• Problem description: Retype all of the data shown below, keeping every character the same.
=-=-=-=-=
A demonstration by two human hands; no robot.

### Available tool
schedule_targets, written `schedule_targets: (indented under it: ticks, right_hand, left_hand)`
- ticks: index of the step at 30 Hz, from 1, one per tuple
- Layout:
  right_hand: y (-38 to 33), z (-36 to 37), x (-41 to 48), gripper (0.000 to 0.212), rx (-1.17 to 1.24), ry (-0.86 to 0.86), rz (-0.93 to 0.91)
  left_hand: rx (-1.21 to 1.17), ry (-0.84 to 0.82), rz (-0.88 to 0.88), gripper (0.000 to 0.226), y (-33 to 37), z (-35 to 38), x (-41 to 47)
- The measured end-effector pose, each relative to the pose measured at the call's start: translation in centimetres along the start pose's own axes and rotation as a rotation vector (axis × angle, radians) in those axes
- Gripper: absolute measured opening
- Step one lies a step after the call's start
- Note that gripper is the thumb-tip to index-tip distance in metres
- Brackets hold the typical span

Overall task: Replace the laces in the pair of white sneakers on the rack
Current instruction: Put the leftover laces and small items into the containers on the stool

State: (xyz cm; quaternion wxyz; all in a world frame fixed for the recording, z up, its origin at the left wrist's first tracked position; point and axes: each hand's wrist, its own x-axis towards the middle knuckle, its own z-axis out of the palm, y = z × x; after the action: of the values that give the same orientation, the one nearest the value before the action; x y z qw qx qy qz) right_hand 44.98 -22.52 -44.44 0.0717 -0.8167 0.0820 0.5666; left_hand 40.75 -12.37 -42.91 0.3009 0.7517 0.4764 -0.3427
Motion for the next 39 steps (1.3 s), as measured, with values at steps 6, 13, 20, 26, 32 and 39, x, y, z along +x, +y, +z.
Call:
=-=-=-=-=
• Written response:
A demonstration by two human hands; no robot.

### Available tool
schedule_targets, written `schedule_targets: (indented under it: ticks, right_hand, left_hand)`
- ticks: index of the step at 30 Hz, from 1, one per tuple
- Layout:
  right_hand: y (-38 to 33), z (-36 to 37), x (-41 to 48), gripper (0.000 to 0.212), rx (-1.17 to 1.24), ry (-0.86 to 0.86), rz (-0.93 to 0.91)
  left_hand: rx (-1.21 to 1.17), ry (-0.84 to 0.82), rz (-0.88 to 0.88), gripper (0.000 to 0.226), y (-33 to 37), z (-35 to 38), x (-41 to 47)
- The measured end-effector pose, each relative to the pose measured at the call's start: translation in centimetres along the start pose's own axes and rotation as a rotation vector (axis × angle, radians) in those axes
- Gripper: absolute measured opening
- Step one lies a step after the call's start
- Note that gripper is the thumb-tip to index-tip distance in metres
- Brackets hold the typical span

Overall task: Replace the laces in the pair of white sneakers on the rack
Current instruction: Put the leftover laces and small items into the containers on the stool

State: (xyz cm; quaternion wxyz; all in a world frame fixed for the recording, z up, its origin at the left wrist's first tracked position; point and axes: each hand's wrist, its own x-axis towards the middle knuckle, its own z-axis out of the palm, y = z × x; after the action: of the values that give the same orientation, the one nearest the value before the action; x y z qw qx qy qz) right_hand 44.98 -22.52 -44.44 0.0717 -0.8167 0.0820 0.5666; left_hand 40.75 -12.37 -42.91 0.3009 0.7517 0.4764 -0.3427
Motion for the next 39 steps (1.3 s), as measured, with values at steps 6, 13, 20, 26, 32 and 39, x, y, z along +x, +y, +z.
Call:

Nothing further is required of this output.